An introduction to the 'Beautiful Game'

US national football team during training session at Pilditch Stadium. (June 9, 2010) Credit: Getty Images
To appreciate the World Cup soccer tournament, it is not necessary to know that Pele's given name is Edson Arantes do Nascimento. Or that a pitch is common vernacular for the game's playing surface.
The event is simple enough, and significant enough, to be throughly arresting: Urgently contested, widely followed. National teams representing 32 nations, playing in nine different South African cities to an estimated global television audience of more than 26 billion, will vie for the quadrennial tournament's prized championship trophy.
Still, there remains - at least among the American sporting public - a certain number of soccer novices, only vaguely aware of the sport and its premier spectacle.
Herewith, then, a guide:
The World Cup really is a global championship. While the so-called World Series has only a 1/30th chance of involving a non-U.S. participant (the Toronto Blue Jays), and the Super Bowl crowns its "world champion" by always matching two American-based teams, the World Cup draws from a pool of 208 nations, 16 more than belong to the United Nations. It took three years of qualifying play to winnow down to the 32 finalists who begin Cup play this week.
'Soccer.' The word comes from what the English long ago called "associated football." "Associated" was shortened to "assoc." and then to "soccer." Most of the world now just calls the sport "football."
Bicycle kick. Perhaps the sport's most dazzling shot, in which a player lunges himself, headfirst in reverse, toward a prone position while kicking the ball backward over his head.
Being carded. A yellow card is issued to a player for a serious foul - a player is "booked," his name written in the referee's little book. A red card is given for a second serious foul or for a grievous foul, resulting in expulsion - he is "sent off."
Offsides. Occurs whenever an offensive player is closer to the goal than any opposing player (except the goalkeeper) at the moment the ball is played to him.
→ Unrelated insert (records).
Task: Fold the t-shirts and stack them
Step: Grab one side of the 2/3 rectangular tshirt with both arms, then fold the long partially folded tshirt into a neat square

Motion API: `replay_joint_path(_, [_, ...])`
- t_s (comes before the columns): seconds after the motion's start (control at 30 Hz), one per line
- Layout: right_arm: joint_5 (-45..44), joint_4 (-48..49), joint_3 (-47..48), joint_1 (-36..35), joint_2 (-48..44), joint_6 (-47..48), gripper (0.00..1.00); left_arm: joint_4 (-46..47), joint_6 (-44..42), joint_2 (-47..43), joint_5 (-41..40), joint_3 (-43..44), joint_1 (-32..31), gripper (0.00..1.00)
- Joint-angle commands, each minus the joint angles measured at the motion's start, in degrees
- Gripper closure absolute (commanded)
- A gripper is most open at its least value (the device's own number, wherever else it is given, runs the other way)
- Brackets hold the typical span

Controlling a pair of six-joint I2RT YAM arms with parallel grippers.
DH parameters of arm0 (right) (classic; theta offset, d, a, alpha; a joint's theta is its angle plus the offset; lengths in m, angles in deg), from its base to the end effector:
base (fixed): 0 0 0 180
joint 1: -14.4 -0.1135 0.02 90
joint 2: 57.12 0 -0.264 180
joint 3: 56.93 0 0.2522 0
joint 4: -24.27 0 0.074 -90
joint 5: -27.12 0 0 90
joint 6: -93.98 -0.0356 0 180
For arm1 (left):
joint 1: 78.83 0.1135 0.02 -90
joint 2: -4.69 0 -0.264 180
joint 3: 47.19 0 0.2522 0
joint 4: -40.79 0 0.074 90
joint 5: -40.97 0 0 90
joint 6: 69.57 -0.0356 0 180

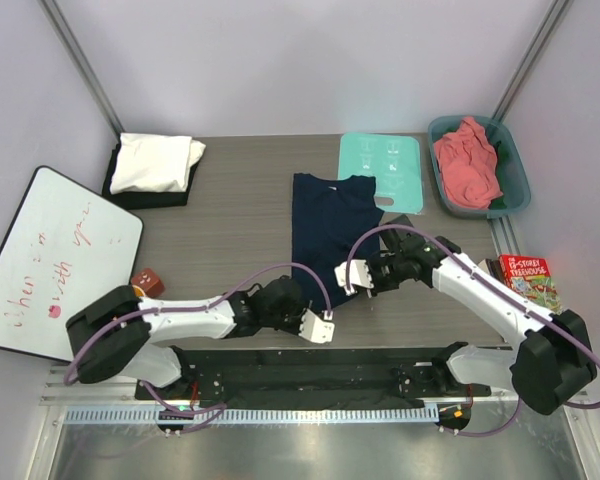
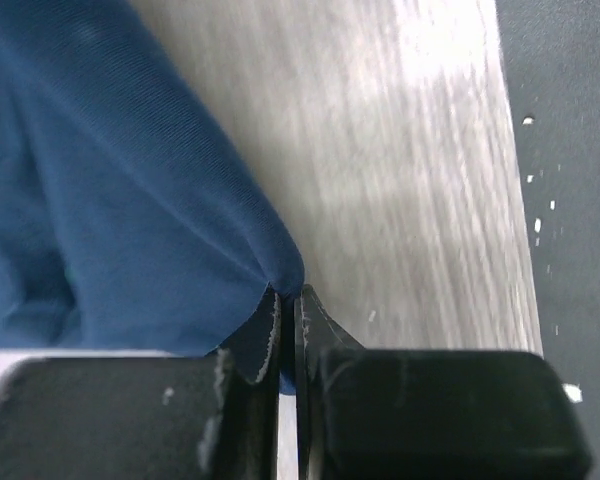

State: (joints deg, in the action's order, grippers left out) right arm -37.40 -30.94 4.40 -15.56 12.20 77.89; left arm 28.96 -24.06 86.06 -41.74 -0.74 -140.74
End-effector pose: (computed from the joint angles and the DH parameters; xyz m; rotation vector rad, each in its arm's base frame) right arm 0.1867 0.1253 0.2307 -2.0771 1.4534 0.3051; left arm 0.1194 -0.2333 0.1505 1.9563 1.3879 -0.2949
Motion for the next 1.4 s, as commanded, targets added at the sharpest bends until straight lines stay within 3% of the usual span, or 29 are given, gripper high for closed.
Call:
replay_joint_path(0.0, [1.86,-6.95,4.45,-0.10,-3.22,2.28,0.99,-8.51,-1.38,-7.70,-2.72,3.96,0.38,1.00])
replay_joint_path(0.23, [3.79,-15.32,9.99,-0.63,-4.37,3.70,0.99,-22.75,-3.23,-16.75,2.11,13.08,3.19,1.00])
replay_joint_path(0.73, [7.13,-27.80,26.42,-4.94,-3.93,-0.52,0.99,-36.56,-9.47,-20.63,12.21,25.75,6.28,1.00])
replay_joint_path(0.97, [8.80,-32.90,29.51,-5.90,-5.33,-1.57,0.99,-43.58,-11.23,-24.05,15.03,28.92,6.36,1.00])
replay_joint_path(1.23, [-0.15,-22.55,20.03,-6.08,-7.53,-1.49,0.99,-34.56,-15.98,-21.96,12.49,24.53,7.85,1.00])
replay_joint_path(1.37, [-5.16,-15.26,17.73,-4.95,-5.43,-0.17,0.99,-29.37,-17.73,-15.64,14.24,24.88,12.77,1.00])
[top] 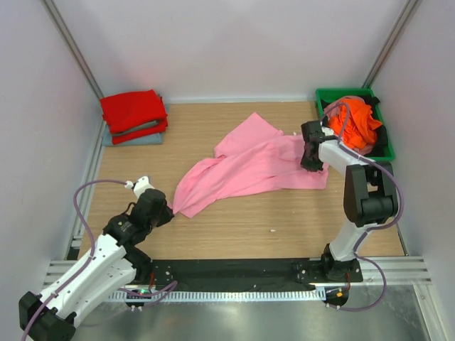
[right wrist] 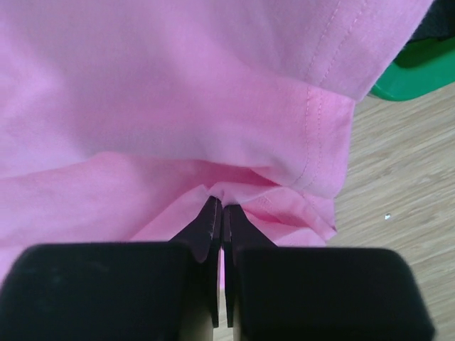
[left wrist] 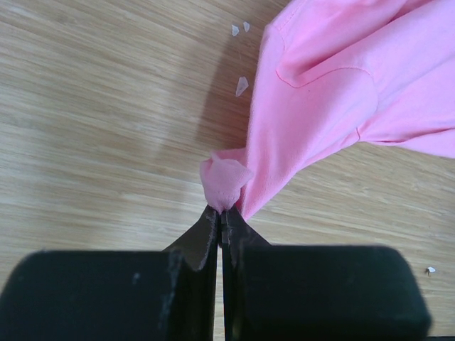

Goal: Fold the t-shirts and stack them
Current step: Flatten the tshirt out

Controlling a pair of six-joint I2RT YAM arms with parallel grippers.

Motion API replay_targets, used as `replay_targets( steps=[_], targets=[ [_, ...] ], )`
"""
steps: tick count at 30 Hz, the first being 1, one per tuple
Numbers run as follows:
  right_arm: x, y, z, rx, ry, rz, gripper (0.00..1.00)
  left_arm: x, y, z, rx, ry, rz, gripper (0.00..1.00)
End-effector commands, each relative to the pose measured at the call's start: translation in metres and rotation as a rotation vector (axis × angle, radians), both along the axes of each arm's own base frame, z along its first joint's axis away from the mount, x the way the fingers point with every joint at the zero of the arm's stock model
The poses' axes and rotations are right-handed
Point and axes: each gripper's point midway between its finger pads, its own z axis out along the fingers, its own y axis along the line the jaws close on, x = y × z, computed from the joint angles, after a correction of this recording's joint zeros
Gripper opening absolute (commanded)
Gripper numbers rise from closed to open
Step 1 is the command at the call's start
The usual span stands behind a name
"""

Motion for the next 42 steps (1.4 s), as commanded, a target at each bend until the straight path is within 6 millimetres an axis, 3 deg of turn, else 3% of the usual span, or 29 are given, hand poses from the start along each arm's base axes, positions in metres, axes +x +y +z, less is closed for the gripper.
replay_targets(
  steps=[1,4,5,6,7,8,10,12,13,14,15,16,18,19,20,22,23,25,26,29,30,35,36,40,42],
  targets=[
    [0.002,0.004,0.04,0.038,-0.097,0.008,0.01,0.006,-0.003,0.012,-0.015,-0.038,-0.009,0.0],
    [-0.007,0.007,0.062,0.063,-0.119,0.02,0.01,0.008,-0.007,0.037,-0.047,-0.083,-0.022,0.0],
    [-0.007,0.009,0.086,0.076,-0.174,0.023,0.01,0.007,-0.007,0.046,-0.049,-0.095,-0.032,0.0],
    [-0.01,0.009,0.1,0.082,-0.198,0.025,0.01,0.01,-0.008,0.069,-0.07,-0.139,-0.034,0.0],
    [-0.017,0.009,0.111,0.088,-0.199,0.028,0.01,0.006,-0.004,0.078,-0.066,-0.15,-0.035,0.0],
    [-0.02,0.01,0.143,0.103,-0.276,0.038,0.01,0.006,0.0,0.089,-0.057,-0.17,-0.029,0.0],
    [-0.032,0.011,0.171,0.118,-0.314,0.057,0.01,0.002,0.007,0.127,-0.058,-0.237,-0.035,0.0],
    [-0.044,0.021,0.221,0.17,-0.434,0.13,0.01,-0.004,0.014,0.154,-0.045,-0.298,-0.053,0.0],
    [-0.053,0.026,0.236,0.194,-0.467,0.166,0.01,-0.007,0.017,0.184,-0.068,-0.365,-0.057,0.0],
    [-0.06,0.032,0.258,0.218,-0.525,0.201,0.01,-0.011,0.02,0.199,-0.072,-0.398,-0.063,0.0],
    [-0.077,0.041,0.284,0.259,-0.596,0.276,0.01,-0.014,0.024,0.208,-0.051,-0.415,-0.082,0.0],
    [-0.088,0.048,0.305,0.287,-0.65,0.317,0.01,-0.02,0.028,0.238,-0.073,-0.479,-0.086,0.0],
    [-0.12,0.054,0.343,0.316,-0.773,0.392,0.01,-0.027,0.028,0.261,-0.069,-0.51,-0.122,0.0],
    [-0.131,0.054,0.356,0.316,-0.815,0.413,0.01,-0.03,0.029,0.273,-0.053,-0.537,-0.15,0.0],
    [-0.146,0.055,0.377,0.315,-0.884,0.438,0.01,-0.039,0.034,0.303,-0.078,-0.606,-0.157,0.0],
    [-0.183,0.052,0.408,0.293,-1.013,0.484,0.01,-0.047,0.034,0.325,-0.07,-0.649,-0.201,0.0],
    [-0.197,0.05,0.422,0.282,-1.069,0.494,0.01,-0.058,0.04,0.353,-0.094,-0.719,-0.202,0.0],
    [-0.231,0.044,0.443,0.247,-1.183,0.517,0.01,-0.071,0.042,0.377,-0.101,-0.785,-0.245,0.0],
    [-0.241,0.042,0.449,0.236,-1.219,0.519,0.01,-0.084,0.048,0.4,-0.122,-0.851,-0.253,0.0],
    [-0.28,0.037,0.468,0.217,-1.344,0.533,0.01,-0.105,0.051,0.433,-0.136,-0.961,-0.305,0.0],
    [-0.289,0.036,0.472,0.214,-1.376,0.539,0.01,-0.118,0.059,0.452,-0.152,-1.026,-0.303,0.0],
    [-0.344,0.024,0.504,0.168,-1.599,0.532,0.01,-0.16,0.061,0.496,-0.128,-1.221,-0.395,0.0],
    [-0.357,0.019,0.508,0.147,-1.643,0.517,0.01,-0.178,0.057,0.51,-0.122,-1.295,-0.447,0.0],
    [-0.366,0.004,0.522,0.092,-1.692,0.449,0.01,-0.192,0.049,0.536,-0.091,-1.381,-0.463,0.0],
    [-0.349,-0.002,0.524,0.08,-1.664,0.406,0.01,-0.18,0.037,0.546,-0.104,-1.372,-0.493,0.0]
  ],
)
Penalty area. The rectangular box in which the goalkeeper is allowed to use his hands. If an offensive player is fouled within the penalty area, he is awarded a penalty kick from a spot 12 yards from the goal.
Corner kick. A kick from either corner in the attacking half of the field. It is awarded whenever the defense last touches the ball before it goes out of bounds behind the goal line.
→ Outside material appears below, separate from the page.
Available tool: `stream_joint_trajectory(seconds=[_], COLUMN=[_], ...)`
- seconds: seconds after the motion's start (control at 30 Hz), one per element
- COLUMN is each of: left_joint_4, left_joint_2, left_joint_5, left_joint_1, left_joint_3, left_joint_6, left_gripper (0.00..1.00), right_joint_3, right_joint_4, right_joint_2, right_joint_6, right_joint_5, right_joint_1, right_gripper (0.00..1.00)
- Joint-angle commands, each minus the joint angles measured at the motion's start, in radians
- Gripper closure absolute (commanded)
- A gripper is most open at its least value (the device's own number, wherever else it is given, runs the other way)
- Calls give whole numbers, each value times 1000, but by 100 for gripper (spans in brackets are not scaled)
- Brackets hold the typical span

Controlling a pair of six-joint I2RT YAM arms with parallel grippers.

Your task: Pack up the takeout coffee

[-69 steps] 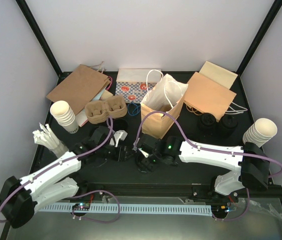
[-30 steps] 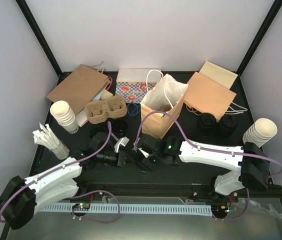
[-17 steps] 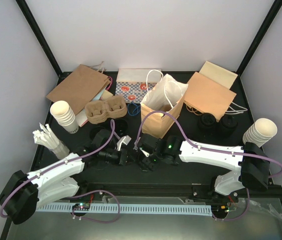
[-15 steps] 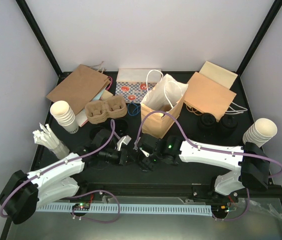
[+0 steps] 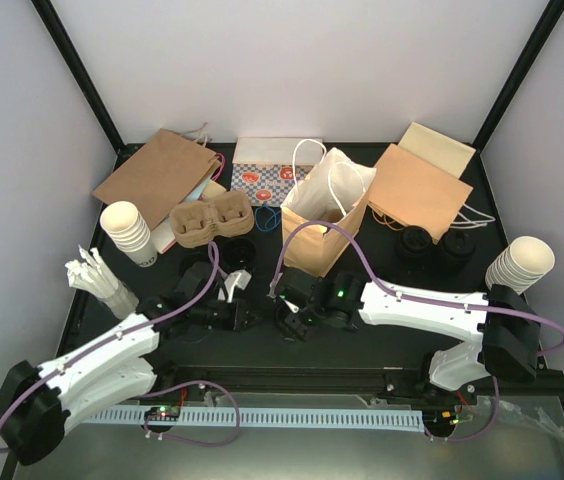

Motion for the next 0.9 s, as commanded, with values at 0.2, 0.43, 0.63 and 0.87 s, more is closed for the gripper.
stream_joint_trajectory(seconds=[0.2, 0.43, 0.63, 0.87], left_joint_4=[-268, -346, -343, -313], left_joint_2=[-178, -179, -112, 137], left_joint_5=[-195, -316, -390, -453], left_joint_1=[1, 1, 2, 1], left_joint_3=[207, 349, 498, 777], left_joint_6=[101, 175, 269, 409], left_gripper=[72, 60, 39, 26], right_joint_3=[-45, -2, 62, 198], right_joint_4=[-99, -137, -203, -312], right_joint_2=[4, -111, -230, -373], right_joint_6=[37, 67, 71, 78], right_joint_5=[36, 136, 198, 295], right_joint_1=[3, -4, -22, -32], right_gripper=[37, 39, 39, 39])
Set piece. Any play, such as a corner kick or free kick, that begins after a stoppage.
David Beckham. The celebrity-magazine star and paparazzi favorite, married to a former Spice Girl, who would have been the first man to play in a fourth consecutive World Cup for England had he not ruptured an Achilles' tendon in March.
The 'Hand of God.' The infamous explanation given by Argentine superstar Diego Maradona for how he scored against England in the 1986 World Cup after Maradona clearly punched the ball past the advancing goalkeeper with his fist rather than his head. (A throughly illegal move, but the referee missed it.)
Some of soccer's sacred record, by the way, is not even known to the most knowledgeable in the sport. The Brazilian legend Pele is not sure of his singular nickname's origin. Though there now is a Portuguese word, "Pelada,'' for the small, bare fields of pickup soccer games, Pele has said the expression, Pelada, for a barefoot game, did not yet exist when he was a boy. Others point to the Portuguese "pe leve,'' for "lightfoot,'' as a more logical root.
Whatever. Just shout "Ole! Ole! Ole!" and you will fit right in.